There was a sizeable crowd of people involved including, at any given time, a minimum of four Campus Safety officers hovering around the perimeter, and up to four Denver Police Department squad cars overshadowing the event.

I did not fully realize the extent of Campus Safety’s and DPD’s mistrust until I read the headline article in last week’s Clarion, “Student accuses DU of excessive vigilance.” I found it ironic that the word “vigilance” should be used in tandem with our establishment’s paranoia over a vigil for a slaughtered village.

The presence of Campus Safety and the Denver Police at the event was not “excessive vigilance” in my view, but outright paranoia.

That view was only further confirmed as I read the article and learned about many of the hoops that Bassem Hassan and the other organizers of the event had to jump through in order to hold their vigil.

While this vigil may have been held in memory of a destroyed Palestinian village, it was not solely commemorating that event. It also encompassed the recent killings in the Middle East and the further tragedies that have befallen the Chicano and Native American populations of this country, both of whom are sorely underrepresented in today’s society.

I was surprised and pleased to hear that Hillel House and ASA had collaborated on the event. I am also very happy to see “Stop Terrorism Now” buttons on bags and bodies around campus.

But in order to stop terrorism abroad we need to first combat it at home.

Considering this is a campus that has seen a dorm room rape and numerous thefts in another residence hall within weeks of each other, don’t you think Campus Safety has better things for their officers to be doing?

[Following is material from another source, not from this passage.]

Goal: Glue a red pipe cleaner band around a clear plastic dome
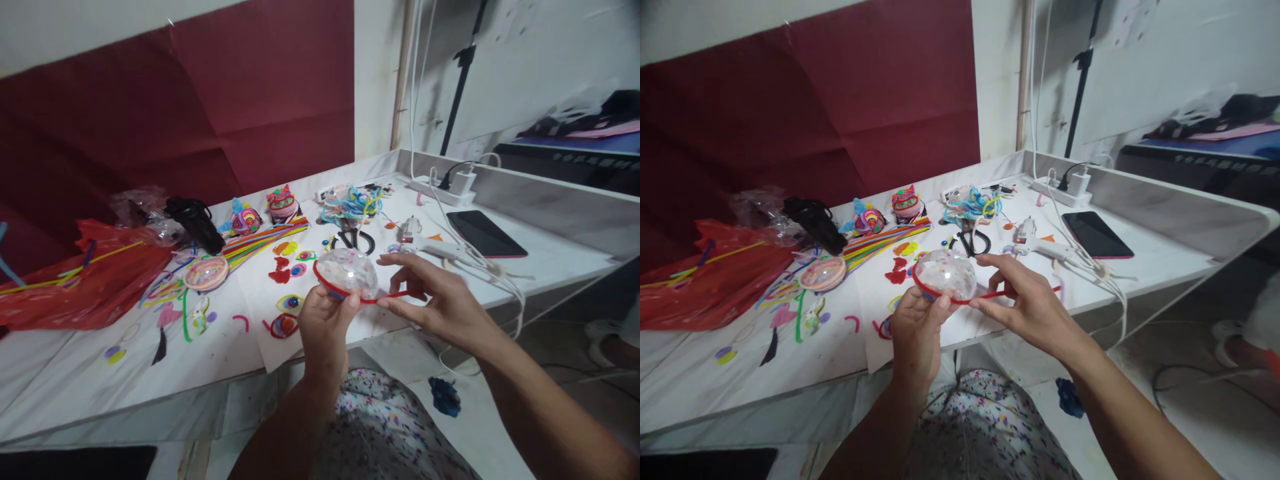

Just what are we paying these people for, exactly?

And considering the Denver Police Department’s recent bad rap concerning certain files about various members of the Denver community which should never have existed, I would certainly hope that DPD would want to watch their own actions.

May there be, sometime in the future, a time when Campus Safety and the police will not see it necessary to overshadow a peaceful event with yet another ominous threat of violence.